Integrating IM applications - OFI
robert at wittams.com
Sun Jan 16 16:15:34 EET 2005
>> Could you explain in more detail why processing d-bus requests will
>> dramatically increasing memory pressure, I don't get it.
>> You don't have to constanty send broadcasts messages you know it.
Every client needs to remain paged in. This means the minimal working
set of pages for the event loop & dbus handling bits of every single app
that wants presence information ( and we want it to be universal,
remember?) needs to remain in physical ram. If you don't send broadcast
messages, not every app will know the state, so they'll have to ask
someone... um, who could they ask? Maybe a daemon.
The other option is for every single app to know what presence info
every single other app needs. This seems to lead to a huge amount or
duplication( ie memory pressure), not to mention its incredibly hard to
debug this with hetrogenous clients.
>>>> I think you're assuming dropping the daemon will improve
>>>> system performance. It won't. It will make it worse.
>> what D-BUS is for then ? If there is additional daemon, specific
>> with API then D-BUS is just unecessary overbloat.
Why are you so convinced that daemons are always more "heavyweight" and
bloated than libraries? If you have state that has
Multiple frequent writers
Multiple infrequent readers
Then a daemon ( an autonomous queryable lump of state) is almost always
going to be more efficient than multiple shared lumps of state, each of
which must be updated on every write.
If we want to support pervasive presence info, it seems to fit into this
model... The only vaguely reasonable library model involves mmap'ing
shared areas, and nightmarish locking & network transparency issues.
Lets leave mmap'ing fun to database servers and read only caches for now.
This is starting to remind me of the "ASM is always faster than C is
always faster than C++ is always faster than Lisp( etc) " wars ...
>>>> If it's not performance you're concerned about then what is it? Please
>>>> elaborate exactly what your problems with an extra process are,
>>>> right now I don't see any obvious reasons behind it, just a vague
>>>> feeling that it's unnecessary and heavyweight.
>> every additional daemon is a problem.
>> First, you have to know that it have to be launched.
This is exactly what D-BUS is for : look at all the activation
infrastructure. When a service is requested it is activated. Go and read
the D-BUS lists, it is not worth repeating a whole scad of
>> Second, you propably have to configure it
Thats an implementation issue. Nothing to do with daemon vs. library. I
doubt a config required daemon is going to be very popular.
>> Third, You have to know when it should be launched and why.
See first point.
>> Fourth, If you don't use distribution packages sometimes (may users)
>> then you just have additional problem
People who have the combined attributes of not using distro packages and
being too clueless to read documentation are not the driving target
audience for the majority of fd.o
>> Fifth, you should know how to stop it,
A daemon can have some policy to die after not being used for some time.

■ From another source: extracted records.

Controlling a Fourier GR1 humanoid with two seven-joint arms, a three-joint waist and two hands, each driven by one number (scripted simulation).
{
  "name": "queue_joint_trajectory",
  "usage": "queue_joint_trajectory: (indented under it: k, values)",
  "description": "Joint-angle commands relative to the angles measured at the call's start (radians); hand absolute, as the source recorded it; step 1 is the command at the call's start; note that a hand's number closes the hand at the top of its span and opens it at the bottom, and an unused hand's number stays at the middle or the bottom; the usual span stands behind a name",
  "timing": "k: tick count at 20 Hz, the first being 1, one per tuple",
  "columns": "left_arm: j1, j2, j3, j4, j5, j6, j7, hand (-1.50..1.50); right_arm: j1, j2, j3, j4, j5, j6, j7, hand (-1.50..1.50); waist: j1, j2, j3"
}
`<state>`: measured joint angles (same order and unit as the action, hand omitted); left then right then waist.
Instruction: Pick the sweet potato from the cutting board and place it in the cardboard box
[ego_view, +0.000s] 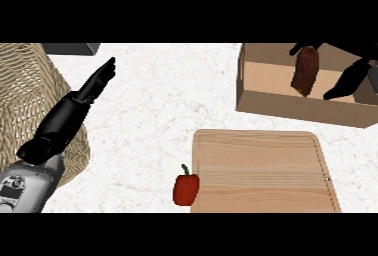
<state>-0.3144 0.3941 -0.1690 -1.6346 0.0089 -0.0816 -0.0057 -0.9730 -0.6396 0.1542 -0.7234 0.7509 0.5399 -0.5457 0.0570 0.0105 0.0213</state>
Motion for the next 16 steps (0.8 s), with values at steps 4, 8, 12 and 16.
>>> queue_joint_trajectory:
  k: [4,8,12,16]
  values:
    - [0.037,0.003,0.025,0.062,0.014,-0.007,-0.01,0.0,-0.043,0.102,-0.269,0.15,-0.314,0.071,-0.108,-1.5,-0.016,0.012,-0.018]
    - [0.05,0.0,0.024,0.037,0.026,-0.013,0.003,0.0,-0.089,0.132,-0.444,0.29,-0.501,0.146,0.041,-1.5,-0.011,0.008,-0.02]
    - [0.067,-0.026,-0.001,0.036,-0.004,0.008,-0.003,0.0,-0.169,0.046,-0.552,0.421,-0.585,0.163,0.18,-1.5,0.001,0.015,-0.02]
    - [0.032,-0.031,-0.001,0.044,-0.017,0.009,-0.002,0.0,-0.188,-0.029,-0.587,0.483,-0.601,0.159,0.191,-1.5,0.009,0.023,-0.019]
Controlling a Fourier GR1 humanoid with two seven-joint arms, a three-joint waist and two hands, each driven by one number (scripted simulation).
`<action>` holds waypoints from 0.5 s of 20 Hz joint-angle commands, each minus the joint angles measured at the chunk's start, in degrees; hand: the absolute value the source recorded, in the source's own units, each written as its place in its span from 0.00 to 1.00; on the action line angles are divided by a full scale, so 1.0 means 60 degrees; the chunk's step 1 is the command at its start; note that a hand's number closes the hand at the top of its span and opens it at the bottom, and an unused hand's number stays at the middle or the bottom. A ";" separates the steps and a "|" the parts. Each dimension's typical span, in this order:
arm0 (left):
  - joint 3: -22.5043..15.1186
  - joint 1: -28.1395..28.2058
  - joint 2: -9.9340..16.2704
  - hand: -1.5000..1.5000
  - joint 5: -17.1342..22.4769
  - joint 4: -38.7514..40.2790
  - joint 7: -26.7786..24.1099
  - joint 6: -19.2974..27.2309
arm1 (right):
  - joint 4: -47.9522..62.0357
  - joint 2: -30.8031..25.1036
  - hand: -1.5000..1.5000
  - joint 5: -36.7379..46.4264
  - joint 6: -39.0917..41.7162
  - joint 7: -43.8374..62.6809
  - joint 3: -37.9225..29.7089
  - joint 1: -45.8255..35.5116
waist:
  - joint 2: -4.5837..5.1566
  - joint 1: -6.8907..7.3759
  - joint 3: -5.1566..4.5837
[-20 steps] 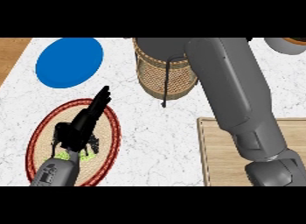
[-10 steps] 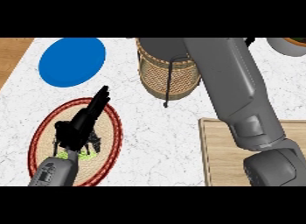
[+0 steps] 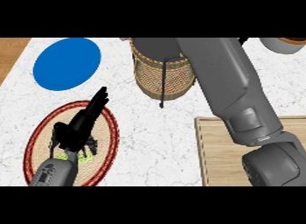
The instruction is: Pick the cupcake from the tray and place it in the tiered basket
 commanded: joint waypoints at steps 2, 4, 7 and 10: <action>0.0110 0.0455 0.0036 0.50 0.0041 -0.0178 0.0040 0.0114 | 0.0587 -0.0407 0.00 0.2033 -0.1886 0.1811 0.0612 -0.0321 | -0.0179 -0.0436 -0.0016; 0.0301 0.0292 0.0073 0.50 0.0016 0.0132 -0.0082 0.0222 | 0.0593 -0.0636 0.00 0.2705 -0.2541 0.1864 0.0668 0.0120 | -0.0198 -0.0701 -0.0021; 0.0446 0.0656 0.0216 0.50 0.0086 -0.0115 -0.0003 0.0268 | 0.0305 -0.1082 0.00 0.3488 -0.2595 0.2316 0.0602 0.0061 | -0.0349 -0.0880 -0.0011; 0.0739 0.0620 0.0437 0.50 0.0289 0.0061 -0.0061 0.0083 | -0.0772 -0.0973 0.00 0.3759 -0.2981 0.1875 0.0488 0.0620 | -0.0441 -0.1215 0.0005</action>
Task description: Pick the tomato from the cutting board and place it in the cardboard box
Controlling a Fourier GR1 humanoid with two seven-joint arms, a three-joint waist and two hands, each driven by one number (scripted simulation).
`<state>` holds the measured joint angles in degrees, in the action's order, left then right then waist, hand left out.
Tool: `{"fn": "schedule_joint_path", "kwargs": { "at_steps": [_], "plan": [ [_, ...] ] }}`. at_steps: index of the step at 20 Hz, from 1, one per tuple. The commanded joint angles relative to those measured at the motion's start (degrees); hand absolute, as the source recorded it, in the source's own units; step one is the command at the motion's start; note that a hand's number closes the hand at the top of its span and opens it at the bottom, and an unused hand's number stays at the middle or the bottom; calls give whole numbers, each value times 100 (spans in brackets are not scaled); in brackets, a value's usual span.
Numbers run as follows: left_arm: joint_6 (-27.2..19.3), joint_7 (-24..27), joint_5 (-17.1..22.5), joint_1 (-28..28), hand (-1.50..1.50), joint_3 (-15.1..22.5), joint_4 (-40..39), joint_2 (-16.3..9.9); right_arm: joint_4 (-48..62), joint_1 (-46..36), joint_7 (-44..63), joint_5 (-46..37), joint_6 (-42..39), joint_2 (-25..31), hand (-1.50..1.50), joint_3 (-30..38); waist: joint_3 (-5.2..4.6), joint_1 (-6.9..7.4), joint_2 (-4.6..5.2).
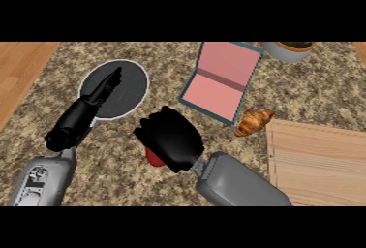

In this case it seems fairly pointless to do so : maybe after every
single presence-caring or providing app has exited. If this becomes an
issue, the pervasive presence thing has pretty much failed. Ie it didn't
even manage to get the screensaver to care!
>> Sixth, if a daemon is to be a middleway between apps then why D-BUS
Look, a daemon doesn't have to be run by init. It is just a process
running for the user to provide services to other apps. It is an
*implementation issue*. D-BUS is not going to include every bit of
functionality itself in the bus process. And promiscuous messaging is *a
waste of resources*.
>> Seventh, with daemon you'll process every request, without you don;t
>> have to (you can only process you were requested)
This is incoherent. I'll just mention that the daemon only has to
process requests that it knows will be useful for its clients. It can
throw away or not even listen for other ones : eg look at fam or
D-BUS is for activating and bidirectionally communicating with shared
services. D-BUS is not a holy war against all other daemons.